==== ENTRIES SUPPLIED
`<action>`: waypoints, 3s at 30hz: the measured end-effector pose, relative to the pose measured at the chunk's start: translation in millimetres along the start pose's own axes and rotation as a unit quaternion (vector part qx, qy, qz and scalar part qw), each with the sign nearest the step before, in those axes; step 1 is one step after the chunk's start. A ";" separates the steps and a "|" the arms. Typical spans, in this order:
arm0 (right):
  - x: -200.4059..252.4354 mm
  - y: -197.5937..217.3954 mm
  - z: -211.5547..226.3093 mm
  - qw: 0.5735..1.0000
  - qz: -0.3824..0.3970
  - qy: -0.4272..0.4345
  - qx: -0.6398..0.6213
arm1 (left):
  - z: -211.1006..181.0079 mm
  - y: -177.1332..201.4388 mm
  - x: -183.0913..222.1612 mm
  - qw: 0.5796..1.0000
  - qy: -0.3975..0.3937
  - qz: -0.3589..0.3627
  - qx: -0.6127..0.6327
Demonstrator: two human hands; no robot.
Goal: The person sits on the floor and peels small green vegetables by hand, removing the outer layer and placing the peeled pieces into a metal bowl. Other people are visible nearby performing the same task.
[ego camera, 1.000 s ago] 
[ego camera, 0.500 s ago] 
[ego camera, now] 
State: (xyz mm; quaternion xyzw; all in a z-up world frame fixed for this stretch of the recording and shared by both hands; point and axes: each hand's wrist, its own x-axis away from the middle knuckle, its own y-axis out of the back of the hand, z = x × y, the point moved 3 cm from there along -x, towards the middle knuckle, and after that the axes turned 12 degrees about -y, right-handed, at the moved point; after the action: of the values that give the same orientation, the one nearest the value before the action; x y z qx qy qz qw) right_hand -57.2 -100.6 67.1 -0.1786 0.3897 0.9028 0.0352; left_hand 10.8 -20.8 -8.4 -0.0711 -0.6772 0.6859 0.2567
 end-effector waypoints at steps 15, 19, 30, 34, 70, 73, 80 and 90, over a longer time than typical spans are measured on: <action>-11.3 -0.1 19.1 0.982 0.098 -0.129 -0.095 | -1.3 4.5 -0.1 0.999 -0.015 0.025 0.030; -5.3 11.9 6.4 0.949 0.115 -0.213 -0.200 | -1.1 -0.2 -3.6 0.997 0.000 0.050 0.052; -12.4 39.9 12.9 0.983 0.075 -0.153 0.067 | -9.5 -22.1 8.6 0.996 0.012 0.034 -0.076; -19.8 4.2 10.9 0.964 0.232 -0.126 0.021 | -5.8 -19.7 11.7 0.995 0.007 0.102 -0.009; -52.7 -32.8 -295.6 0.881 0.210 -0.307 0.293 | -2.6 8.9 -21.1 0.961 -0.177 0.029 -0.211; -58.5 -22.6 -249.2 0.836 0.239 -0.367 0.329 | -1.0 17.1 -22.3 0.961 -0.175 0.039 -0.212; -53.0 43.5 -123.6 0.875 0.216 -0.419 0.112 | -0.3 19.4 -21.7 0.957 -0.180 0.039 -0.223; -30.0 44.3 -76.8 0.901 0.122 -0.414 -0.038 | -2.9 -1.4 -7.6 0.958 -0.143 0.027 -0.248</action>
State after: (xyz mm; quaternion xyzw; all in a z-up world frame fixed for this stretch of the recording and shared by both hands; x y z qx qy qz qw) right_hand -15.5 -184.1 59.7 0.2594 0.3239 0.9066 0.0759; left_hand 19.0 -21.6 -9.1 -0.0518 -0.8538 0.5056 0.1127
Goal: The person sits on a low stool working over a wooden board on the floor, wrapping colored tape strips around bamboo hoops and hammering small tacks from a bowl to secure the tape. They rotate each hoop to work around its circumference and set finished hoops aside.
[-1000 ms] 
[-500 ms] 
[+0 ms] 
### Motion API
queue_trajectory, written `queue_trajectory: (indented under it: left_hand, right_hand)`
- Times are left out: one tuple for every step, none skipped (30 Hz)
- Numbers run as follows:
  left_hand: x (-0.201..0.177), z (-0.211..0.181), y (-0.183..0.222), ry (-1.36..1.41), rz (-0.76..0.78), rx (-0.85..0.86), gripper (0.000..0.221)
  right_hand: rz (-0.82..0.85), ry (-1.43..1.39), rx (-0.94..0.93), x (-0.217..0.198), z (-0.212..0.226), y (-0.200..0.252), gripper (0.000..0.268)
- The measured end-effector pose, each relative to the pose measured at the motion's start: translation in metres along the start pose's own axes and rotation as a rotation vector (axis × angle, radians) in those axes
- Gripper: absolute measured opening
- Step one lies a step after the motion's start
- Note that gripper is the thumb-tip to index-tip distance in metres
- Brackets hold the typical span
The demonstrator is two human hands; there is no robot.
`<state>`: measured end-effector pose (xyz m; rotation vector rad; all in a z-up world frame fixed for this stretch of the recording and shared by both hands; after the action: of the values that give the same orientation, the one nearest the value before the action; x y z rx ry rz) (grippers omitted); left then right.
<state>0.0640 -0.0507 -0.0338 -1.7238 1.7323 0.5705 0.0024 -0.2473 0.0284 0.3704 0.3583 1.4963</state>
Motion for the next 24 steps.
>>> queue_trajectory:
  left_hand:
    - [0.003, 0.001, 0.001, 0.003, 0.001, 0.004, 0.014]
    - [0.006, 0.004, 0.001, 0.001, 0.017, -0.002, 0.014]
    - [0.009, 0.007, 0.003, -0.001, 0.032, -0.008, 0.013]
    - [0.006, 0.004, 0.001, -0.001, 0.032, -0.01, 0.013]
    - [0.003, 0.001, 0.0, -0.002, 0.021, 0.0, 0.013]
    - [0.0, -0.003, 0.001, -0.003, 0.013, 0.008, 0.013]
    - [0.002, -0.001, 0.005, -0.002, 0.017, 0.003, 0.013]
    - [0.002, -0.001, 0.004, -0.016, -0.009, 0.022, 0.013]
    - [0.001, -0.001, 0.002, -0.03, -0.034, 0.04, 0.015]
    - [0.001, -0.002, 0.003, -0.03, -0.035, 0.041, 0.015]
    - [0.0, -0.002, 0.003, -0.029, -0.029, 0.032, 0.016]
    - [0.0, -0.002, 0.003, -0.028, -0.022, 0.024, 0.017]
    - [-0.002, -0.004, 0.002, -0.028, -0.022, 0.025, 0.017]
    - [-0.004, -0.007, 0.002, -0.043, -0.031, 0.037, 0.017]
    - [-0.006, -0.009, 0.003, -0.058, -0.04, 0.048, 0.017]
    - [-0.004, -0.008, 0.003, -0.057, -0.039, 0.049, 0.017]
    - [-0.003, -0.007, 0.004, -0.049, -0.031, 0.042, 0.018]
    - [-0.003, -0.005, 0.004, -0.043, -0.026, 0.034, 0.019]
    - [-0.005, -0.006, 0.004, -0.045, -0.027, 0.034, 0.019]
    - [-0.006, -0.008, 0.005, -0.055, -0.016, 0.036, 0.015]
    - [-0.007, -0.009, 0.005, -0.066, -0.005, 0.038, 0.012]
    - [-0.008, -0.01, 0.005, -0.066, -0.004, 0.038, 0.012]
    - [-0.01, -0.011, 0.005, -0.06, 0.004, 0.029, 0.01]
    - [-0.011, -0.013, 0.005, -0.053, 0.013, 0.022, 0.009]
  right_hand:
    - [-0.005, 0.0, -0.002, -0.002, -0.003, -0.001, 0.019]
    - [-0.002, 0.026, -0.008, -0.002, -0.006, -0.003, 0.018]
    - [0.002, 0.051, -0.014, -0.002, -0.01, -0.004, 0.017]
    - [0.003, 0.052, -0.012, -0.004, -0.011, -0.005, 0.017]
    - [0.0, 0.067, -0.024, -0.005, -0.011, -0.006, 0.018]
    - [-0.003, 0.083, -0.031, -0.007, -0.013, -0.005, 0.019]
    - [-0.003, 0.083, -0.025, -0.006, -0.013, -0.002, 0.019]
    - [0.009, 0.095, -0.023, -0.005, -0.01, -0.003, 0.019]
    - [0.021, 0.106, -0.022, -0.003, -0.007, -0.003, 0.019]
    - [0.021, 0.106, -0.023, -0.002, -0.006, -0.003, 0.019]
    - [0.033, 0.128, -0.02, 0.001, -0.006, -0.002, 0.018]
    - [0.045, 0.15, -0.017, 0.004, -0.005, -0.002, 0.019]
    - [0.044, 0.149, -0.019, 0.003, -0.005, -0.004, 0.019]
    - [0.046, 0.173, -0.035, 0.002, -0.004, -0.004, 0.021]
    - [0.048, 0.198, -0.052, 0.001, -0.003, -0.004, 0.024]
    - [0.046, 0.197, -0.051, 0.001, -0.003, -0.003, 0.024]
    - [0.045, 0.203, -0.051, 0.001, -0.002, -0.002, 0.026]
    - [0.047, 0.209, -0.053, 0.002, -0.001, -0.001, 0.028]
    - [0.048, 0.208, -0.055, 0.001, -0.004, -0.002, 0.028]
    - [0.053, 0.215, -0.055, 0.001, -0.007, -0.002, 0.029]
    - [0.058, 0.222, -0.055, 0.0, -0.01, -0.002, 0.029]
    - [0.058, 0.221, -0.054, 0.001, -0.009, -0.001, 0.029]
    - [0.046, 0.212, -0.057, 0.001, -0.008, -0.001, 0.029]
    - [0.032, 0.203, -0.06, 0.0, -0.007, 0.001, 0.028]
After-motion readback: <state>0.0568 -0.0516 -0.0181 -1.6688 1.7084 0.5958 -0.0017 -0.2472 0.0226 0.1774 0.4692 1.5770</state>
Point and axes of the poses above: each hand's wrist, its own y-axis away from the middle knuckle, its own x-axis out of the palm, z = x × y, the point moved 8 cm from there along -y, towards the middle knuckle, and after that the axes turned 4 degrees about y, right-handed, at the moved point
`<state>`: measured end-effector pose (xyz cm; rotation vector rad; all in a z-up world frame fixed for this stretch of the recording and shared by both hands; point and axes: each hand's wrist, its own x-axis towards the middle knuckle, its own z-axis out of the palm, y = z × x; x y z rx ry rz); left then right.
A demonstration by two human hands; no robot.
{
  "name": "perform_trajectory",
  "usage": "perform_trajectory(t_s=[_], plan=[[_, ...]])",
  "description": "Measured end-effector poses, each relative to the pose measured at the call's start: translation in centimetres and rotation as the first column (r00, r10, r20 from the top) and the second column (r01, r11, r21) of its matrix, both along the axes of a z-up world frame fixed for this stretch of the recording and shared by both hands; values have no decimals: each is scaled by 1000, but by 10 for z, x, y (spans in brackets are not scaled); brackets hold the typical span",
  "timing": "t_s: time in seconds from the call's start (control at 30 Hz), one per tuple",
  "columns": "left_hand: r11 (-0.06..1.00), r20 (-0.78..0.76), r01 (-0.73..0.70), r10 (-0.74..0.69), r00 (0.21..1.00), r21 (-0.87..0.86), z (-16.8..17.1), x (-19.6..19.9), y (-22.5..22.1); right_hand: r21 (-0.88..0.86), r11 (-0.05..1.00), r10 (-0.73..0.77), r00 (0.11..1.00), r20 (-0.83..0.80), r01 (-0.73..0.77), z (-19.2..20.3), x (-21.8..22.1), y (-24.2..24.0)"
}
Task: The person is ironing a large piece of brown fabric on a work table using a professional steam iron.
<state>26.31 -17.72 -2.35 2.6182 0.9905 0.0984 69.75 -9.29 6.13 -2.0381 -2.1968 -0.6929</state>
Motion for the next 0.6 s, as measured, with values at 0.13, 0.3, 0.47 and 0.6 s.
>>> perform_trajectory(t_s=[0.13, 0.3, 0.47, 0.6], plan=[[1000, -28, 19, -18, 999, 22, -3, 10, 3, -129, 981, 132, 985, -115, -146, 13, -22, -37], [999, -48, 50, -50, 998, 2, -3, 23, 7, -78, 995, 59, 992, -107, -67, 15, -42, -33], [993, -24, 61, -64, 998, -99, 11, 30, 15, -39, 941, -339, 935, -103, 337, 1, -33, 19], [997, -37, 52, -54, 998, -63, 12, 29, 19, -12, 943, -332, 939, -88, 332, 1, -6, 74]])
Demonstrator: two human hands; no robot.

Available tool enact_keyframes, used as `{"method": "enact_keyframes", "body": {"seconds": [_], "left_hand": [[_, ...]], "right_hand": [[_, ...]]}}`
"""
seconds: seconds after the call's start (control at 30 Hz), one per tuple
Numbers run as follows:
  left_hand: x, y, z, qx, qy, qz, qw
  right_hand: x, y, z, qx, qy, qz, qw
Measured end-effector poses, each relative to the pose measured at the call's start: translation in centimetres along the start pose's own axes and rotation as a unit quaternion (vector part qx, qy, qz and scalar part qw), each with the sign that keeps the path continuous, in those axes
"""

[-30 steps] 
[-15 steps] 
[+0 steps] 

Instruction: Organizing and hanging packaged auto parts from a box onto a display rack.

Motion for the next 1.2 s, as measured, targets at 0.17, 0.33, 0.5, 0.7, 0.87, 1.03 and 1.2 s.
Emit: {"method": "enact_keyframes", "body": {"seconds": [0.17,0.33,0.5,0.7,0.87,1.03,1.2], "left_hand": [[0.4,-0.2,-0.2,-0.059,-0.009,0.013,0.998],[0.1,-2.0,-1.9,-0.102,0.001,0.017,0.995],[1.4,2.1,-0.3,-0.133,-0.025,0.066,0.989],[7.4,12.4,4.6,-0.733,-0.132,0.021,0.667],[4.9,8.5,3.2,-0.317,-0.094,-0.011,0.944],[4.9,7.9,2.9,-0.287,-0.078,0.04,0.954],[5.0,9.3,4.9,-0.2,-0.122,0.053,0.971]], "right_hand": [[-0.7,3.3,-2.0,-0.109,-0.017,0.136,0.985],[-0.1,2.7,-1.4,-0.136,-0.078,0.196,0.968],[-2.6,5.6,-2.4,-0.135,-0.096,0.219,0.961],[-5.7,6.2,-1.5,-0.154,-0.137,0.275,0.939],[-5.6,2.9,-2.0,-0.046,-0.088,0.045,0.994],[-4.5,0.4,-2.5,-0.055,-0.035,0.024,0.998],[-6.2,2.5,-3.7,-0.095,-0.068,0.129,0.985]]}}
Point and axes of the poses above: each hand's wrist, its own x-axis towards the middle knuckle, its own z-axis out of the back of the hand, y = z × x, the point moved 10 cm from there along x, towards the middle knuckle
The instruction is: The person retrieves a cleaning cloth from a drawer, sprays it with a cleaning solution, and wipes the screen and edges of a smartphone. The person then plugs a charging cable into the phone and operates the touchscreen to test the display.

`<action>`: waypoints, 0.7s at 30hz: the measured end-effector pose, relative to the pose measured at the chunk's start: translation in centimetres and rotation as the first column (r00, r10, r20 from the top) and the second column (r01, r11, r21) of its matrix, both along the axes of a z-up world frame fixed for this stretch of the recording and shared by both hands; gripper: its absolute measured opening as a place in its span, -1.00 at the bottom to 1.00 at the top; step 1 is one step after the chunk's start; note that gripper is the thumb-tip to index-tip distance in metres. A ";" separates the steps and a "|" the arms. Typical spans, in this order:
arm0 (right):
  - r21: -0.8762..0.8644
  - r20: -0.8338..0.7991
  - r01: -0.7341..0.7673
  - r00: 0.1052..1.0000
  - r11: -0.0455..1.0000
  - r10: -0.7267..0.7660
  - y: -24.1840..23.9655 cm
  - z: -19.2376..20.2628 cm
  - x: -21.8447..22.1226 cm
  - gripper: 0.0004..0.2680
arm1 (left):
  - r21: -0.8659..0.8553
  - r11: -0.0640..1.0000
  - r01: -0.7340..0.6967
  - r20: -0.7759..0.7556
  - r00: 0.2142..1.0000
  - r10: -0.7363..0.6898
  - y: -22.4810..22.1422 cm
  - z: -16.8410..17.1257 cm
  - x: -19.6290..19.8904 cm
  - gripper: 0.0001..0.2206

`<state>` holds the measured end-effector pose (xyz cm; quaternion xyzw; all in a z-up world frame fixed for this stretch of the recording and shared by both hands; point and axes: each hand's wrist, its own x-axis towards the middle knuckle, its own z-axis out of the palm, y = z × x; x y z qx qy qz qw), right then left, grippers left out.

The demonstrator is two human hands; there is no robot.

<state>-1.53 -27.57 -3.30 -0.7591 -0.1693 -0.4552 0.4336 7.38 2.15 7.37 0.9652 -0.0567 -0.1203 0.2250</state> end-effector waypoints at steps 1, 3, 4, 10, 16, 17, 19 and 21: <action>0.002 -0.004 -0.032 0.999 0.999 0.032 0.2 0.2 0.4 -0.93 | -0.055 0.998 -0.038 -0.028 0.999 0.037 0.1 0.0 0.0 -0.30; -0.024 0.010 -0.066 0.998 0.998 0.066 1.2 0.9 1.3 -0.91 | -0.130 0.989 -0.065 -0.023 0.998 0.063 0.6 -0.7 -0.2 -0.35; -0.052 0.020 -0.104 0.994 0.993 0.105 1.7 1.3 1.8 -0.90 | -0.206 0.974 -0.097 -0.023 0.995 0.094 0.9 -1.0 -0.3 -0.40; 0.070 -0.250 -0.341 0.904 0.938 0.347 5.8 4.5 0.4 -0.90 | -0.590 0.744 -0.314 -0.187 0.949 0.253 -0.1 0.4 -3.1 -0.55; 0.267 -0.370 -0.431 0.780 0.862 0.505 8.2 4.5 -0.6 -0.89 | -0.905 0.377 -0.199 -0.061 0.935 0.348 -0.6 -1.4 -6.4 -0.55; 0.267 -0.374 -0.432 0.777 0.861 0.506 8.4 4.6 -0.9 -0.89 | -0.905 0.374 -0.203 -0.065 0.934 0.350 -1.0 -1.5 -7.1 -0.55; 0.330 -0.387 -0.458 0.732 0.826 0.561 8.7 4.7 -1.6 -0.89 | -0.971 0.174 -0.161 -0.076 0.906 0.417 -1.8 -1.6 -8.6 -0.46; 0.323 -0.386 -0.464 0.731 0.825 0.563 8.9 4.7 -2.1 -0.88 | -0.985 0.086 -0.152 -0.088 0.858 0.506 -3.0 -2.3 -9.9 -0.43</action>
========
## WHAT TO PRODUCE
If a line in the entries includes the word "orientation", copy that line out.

## FINAL ANSWER
State: (xyz mm; quaternion xyzw; all in a z-up world frame fixed for this stretch of the recording and shared by both hands; point and axes: each hand's wrist, its own x-axis away from the middle knuckle, its own y-axis out of the back of the hand, z = x × y, the point moved 3 cm from there along -x, towards the middle knuckle, and after that the axes turned 12 degrees about -y, right-handed, at the moved point; after the action: of the values that give the same orientation, the one nearest the value before the action; x y z qx qy qz qw) right_hand -57.2 -100.6 67.1 -0.1786 0.3897 0.9028 0.0352; left_hand 10.8 -20.8 -8.4 -0.0711 -0.6772 0.6859 0.2567
`<state>`: measured end-effector pose (xyz m; rotation vector rad; all in a z-up world frame fixed for this stretch of the recording and shared by both hands; after the action: of the values that give the same orientation, the one nearest the value before the action; x y z rx ry rz) (grippers omitted); left then right.

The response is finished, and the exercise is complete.